Para peneliti dari Badan Litbang dan Diklat Kementerian Agama menegaskan bahwa masyarakat saat ini perlu mengapresiasi para ulama terdahulu. Apresiasi tidak sekadar dengan memuji-muji tanpa aplikasi perilaku dan keteladanan. Membumikan pemikiran dan jejak kiprah mereka terutama yang tersaji dalam karya para ulama tersebut menjadi hal yang sangat penting.

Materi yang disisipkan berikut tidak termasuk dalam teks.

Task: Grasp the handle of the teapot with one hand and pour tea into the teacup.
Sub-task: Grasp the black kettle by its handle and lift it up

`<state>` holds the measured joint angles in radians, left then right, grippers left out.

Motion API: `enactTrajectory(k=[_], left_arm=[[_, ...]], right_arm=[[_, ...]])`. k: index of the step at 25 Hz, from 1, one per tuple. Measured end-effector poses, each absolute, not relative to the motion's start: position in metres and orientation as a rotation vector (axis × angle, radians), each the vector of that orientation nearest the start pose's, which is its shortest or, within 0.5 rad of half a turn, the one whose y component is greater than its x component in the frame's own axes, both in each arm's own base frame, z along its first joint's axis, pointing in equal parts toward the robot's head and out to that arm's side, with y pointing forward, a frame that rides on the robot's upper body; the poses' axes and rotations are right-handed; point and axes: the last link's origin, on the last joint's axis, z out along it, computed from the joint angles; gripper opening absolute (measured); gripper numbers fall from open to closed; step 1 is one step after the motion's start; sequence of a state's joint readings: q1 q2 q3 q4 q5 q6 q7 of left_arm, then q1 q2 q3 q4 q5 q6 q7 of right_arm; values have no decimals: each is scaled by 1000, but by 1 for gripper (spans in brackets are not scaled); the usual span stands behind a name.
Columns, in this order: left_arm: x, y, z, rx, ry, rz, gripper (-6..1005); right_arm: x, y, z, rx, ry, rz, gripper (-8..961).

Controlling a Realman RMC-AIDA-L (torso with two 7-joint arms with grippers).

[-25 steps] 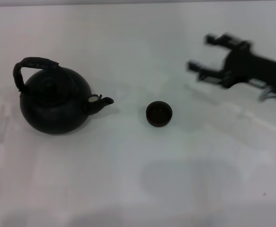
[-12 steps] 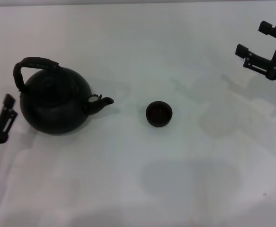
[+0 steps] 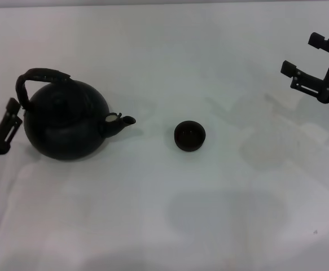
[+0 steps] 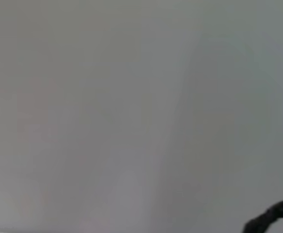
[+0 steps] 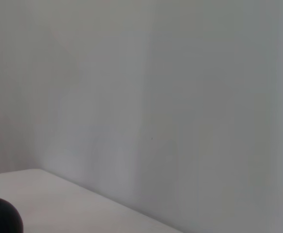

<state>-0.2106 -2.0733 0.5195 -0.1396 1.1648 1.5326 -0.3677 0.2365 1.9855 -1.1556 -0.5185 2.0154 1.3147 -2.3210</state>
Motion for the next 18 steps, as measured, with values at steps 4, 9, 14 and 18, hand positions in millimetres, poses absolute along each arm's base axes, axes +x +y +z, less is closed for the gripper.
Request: enactTrajectory(k=[4, 9, 14, 18], left_arm=[[-364, 216, -25, -1661, -722, -868, 767], [-364, 226, -20, -1681, -721, -872, 753], [-361, 229, -25, -1723, -685, -843, 721], [-359, 232, -28, -1741, -662, -822, 725]], right_arm=[[325, 294, 21, -2237, 381, 769, 866], [324, 295, 21, -2234, 382, 771, 865], [323, 297, 21, -2230, 381, 769, 865], [324, 299, 21, -2223, 386, 760, 865]])
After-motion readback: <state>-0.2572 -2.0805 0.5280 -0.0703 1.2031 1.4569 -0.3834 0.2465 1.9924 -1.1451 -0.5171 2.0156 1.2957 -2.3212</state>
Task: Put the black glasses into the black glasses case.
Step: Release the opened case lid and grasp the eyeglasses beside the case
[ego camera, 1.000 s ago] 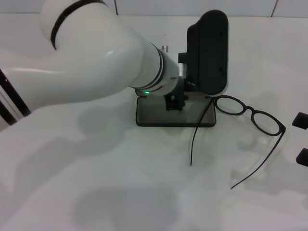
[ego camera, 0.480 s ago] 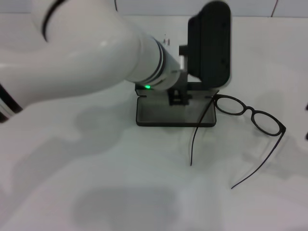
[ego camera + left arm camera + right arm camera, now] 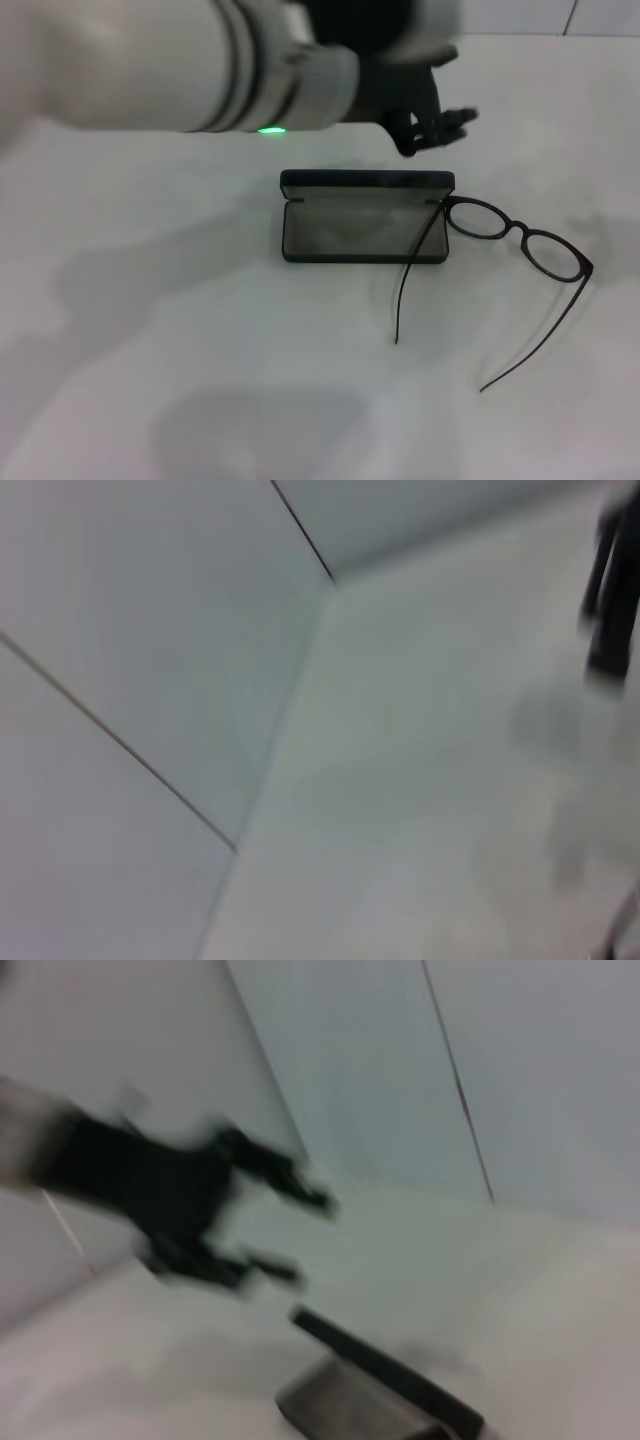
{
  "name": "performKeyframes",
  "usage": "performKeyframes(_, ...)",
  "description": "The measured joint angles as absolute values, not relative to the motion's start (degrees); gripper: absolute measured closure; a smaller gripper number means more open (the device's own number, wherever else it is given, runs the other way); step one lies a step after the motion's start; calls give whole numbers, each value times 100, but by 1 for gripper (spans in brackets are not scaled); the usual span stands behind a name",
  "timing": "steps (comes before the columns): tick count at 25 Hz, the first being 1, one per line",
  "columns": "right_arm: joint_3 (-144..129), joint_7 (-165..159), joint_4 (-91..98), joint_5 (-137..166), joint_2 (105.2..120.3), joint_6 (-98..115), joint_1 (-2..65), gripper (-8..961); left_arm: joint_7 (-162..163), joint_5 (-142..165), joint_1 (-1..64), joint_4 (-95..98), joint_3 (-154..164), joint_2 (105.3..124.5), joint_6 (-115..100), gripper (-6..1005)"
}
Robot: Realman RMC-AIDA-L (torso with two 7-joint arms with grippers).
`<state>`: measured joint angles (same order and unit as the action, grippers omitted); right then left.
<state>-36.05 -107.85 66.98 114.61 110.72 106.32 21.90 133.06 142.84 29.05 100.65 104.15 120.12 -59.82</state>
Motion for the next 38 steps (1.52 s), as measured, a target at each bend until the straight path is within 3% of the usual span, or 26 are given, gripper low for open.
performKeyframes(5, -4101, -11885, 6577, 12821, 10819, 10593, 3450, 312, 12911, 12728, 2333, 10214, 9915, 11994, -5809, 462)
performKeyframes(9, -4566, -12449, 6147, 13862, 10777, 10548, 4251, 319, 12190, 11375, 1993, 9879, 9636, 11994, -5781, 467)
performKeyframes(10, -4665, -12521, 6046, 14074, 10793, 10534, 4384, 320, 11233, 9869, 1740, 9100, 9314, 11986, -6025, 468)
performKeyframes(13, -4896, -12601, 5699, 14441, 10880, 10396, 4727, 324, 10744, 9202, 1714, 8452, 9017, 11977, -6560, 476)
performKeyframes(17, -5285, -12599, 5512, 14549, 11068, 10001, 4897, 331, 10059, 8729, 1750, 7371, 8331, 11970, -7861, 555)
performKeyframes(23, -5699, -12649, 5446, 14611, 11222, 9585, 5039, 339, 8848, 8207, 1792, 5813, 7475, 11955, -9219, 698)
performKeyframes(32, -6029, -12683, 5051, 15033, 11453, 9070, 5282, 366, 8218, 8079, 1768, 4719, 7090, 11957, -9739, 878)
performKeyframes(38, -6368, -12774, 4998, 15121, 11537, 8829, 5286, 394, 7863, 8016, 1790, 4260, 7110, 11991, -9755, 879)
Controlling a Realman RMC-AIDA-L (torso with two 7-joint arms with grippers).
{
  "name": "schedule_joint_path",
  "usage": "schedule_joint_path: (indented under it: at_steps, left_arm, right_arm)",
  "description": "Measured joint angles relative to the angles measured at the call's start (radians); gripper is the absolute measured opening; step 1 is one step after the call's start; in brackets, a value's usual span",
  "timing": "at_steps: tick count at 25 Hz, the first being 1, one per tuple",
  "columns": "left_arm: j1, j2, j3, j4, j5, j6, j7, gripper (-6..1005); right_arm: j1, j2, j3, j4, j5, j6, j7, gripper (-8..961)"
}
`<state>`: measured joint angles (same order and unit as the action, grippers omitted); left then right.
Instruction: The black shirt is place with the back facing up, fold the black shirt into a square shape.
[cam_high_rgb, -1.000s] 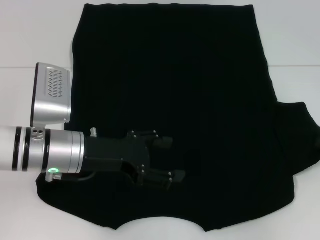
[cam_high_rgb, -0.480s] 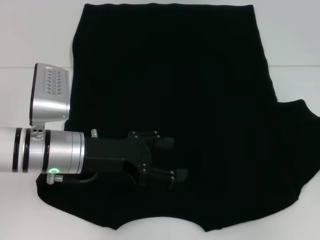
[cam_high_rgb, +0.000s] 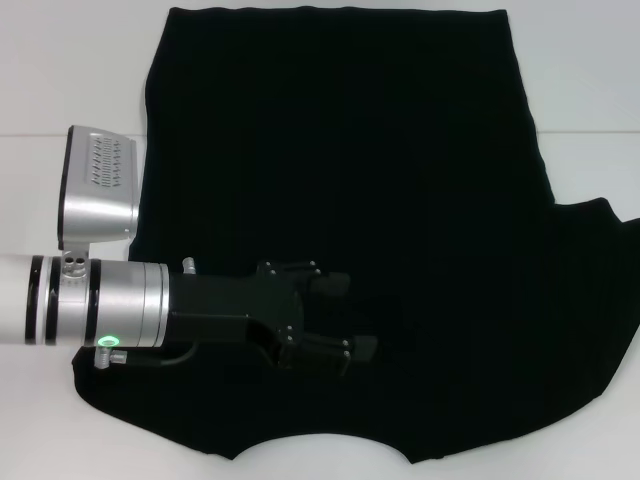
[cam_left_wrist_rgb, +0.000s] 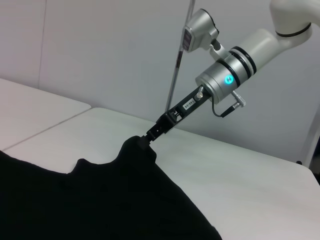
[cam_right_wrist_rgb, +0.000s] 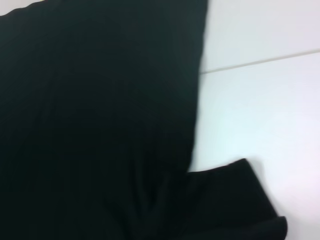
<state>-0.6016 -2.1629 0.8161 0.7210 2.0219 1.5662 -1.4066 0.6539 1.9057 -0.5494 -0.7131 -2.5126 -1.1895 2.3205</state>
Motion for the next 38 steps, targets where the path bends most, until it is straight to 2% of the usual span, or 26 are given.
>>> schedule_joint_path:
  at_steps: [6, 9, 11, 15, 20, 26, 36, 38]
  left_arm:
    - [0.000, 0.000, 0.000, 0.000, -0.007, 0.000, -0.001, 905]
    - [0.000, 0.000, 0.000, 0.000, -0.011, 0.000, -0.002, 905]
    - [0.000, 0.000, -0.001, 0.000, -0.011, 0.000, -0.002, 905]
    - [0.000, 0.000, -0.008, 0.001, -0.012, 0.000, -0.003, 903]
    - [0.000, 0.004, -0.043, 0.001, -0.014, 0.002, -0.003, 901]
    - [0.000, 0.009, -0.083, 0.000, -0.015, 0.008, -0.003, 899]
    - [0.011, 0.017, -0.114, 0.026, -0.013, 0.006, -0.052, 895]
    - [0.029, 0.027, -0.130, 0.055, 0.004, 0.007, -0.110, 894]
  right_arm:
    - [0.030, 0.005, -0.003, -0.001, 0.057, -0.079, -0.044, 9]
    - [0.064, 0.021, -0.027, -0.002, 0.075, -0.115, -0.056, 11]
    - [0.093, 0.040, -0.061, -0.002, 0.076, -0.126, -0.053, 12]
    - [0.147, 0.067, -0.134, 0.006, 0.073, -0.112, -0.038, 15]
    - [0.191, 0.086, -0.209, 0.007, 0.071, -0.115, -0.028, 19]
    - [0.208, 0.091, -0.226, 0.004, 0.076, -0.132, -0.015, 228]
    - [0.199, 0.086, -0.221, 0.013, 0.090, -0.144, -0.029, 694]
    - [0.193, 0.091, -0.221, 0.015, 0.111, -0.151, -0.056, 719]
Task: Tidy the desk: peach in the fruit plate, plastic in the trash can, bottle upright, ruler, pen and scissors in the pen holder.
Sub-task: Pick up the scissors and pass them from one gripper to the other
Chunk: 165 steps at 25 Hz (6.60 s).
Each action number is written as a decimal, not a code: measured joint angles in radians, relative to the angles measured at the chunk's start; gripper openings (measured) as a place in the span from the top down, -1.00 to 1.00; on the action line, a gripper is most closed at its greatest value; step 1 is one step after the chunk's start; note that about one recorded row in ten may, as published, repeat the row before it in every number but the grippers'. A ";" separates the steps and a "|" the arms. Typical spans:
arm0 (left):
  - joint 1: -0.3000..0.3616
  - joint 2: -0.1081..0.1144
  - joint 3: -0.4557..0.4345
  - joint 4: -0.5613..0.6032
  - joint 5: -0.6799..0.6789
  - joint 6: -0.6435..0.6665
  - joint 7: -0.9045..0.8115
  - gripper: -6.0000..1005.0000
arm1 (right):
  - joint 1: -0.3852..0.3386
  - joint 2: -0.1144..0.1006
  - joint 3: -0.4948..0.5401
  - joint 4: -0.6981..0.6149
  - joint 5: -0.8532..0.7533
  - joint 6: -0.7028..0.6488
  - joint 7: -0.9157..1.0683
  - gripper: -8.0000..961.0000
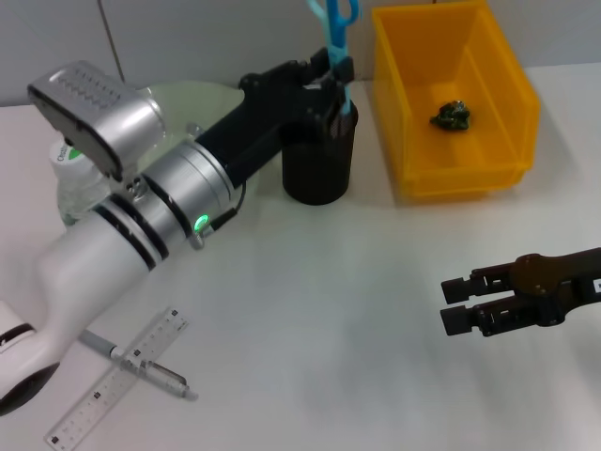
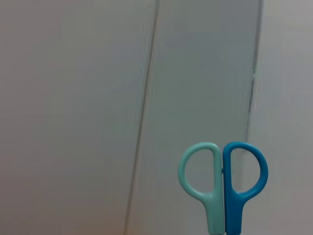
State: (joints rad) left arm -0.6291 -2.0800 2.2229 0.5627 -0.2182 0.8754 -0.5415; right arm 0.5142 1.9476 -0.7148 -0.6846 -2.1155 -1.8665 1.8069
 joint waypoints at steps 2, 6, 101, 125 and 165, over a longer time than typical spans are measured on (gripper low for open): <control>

Hal itu setelah para peneliti melakukan penelitian terhadap karya-karya dan kehidupan Abdul Pabbaja, salah satu ulama Parepare Sulawesi Selatan yang hidup pada masa antara pra hingga awal Kemerdekaan RI. Upaya apresiasi kepada para ulama semakin penting oleh karena pengabdian ulama dengan berbagai pengorbanannya menjadi jejak yang tertinggal dalam kehidupan masyarakat. Hal itu termanifestasi melalui kecintaan masyarakat kepada ulama yang kemudian menjadikannya sebagai suri tauladan. Pemikiran ulama juga lestari dalam ingatan para santrinya, bahkan menjadi abadi dalam karya tulis yang ditinggalkannya
Oleh karena itu, para peneliti terhadap Abduh Pabbajah pada tahun 2019 itu merekomendasikan sejumlah hal. Pertama, mereproduksi syair-syair dan lagu-lagu ciptaan Muhammad Abduh Pabbajah ke dalam aransemen musik dan lagu yang sesuai dengan selera masyarakat kekinian. Kemudian, mempopulerkan ulama dalam karya sastra berupa cerita pendek atau cerita bergambar agar menarik minat masyarakat kekinian (dalam berbagai tingkatan usia) untuk dekat dengan ulama.
Selain itu, menyebarkan buah pikir ulama dalam caption atau ungkapan baik tertulis maupun berupa audio dan video yang dikemas dalam berbagai varian konten kreatif. Juga mem-framing pemikiran ulama dalam berbagai tema yang sesuai dengan perkembangan zaman, untuk dituangkan dalam tulisan yang mengajak kepada Islam yang ramah, cinta tanah air, dan komitmen terhadap Negara Kesatuan Republik Indonesia.
Para peneliti menegaskan bahwa ulama adalah sosok yang dikenal sebagai penganjur ajaran-ajaran agama kepada segenap lapisan masyarakat. Mereka tidak hanya menyasar masyarakat perkotaan dengan fasilitas memadai yang dapat menunjang kelancaran kegiatan dakwah. Tetapi ulama juga merambah masyarakat pedesaan dari kampung dekat sampai ke kampung yang jauh, meskipun itu terpencil dan minim fasilitas. Seorang ulama rela berjalan jauh melewati berbagai rintangan dan keterbatasan dalam pelaksanaan kegiatan dakwahnya.
Karena itu, kesiapan seorang ulama dalam menjalankan risalah agama Islam, sampai ke desa-desa adalah sebuah pilihan yang menunjukkan kerelaan mereka dalam menentukan jalan pengabdiannya. Sekaligus menunjukkan kedekatan ulama terhadap masyarakat yang dalam masyarakat diisitilahkan dengan, alluserenna ulama’e lao ri umma’ sellengnge. Yaitu keakraban ulama dengan masyarakat atau sebaliknya kedekatan masyarakat terhadap ulama panutannya. Kerelaan ulama mengabdikan diri dengan berbagai cara termanifestasi dalam jejak yang abadi di kehidupan masyarakat. Bukan sekadar melalui hasil hubungan guru dan murid tetapi juga melalui karya tulis yang ditinggalkannya.
Jejak ulama Sulawesi Selatan yang dapat diamati melalui karya tulisnya masih sangat kurang yang dapat dijumpai. Hal ini disebabkan antara lain banyaknya ulama yang tidak mempunyai akses dan fasilitas untuk menghasilkan karya tulis. Karena itu, keberadaan seorang ulama kampung yang mampu menghasilkan karya tulis dalam keterbatasannya adalah sebuah prestasi dari masa lalu yang patut diapresiasi dengan gelar sebagai penggerak literasi. Selain sebagai usaha untuk mencerdaskan kehidupan masyarakat desa, ulama tersebut telah mewariskan buah pikirnya dalam jejak yang abadi.
Abduh Pabbaja sendiri berkarya dalam bahasa Bugis menggunakan huruf Lontara. Karya-karyanya tertuang dalam bentuk syair-syair keagamaan yang memiliki pesan penting kepada masyarakat.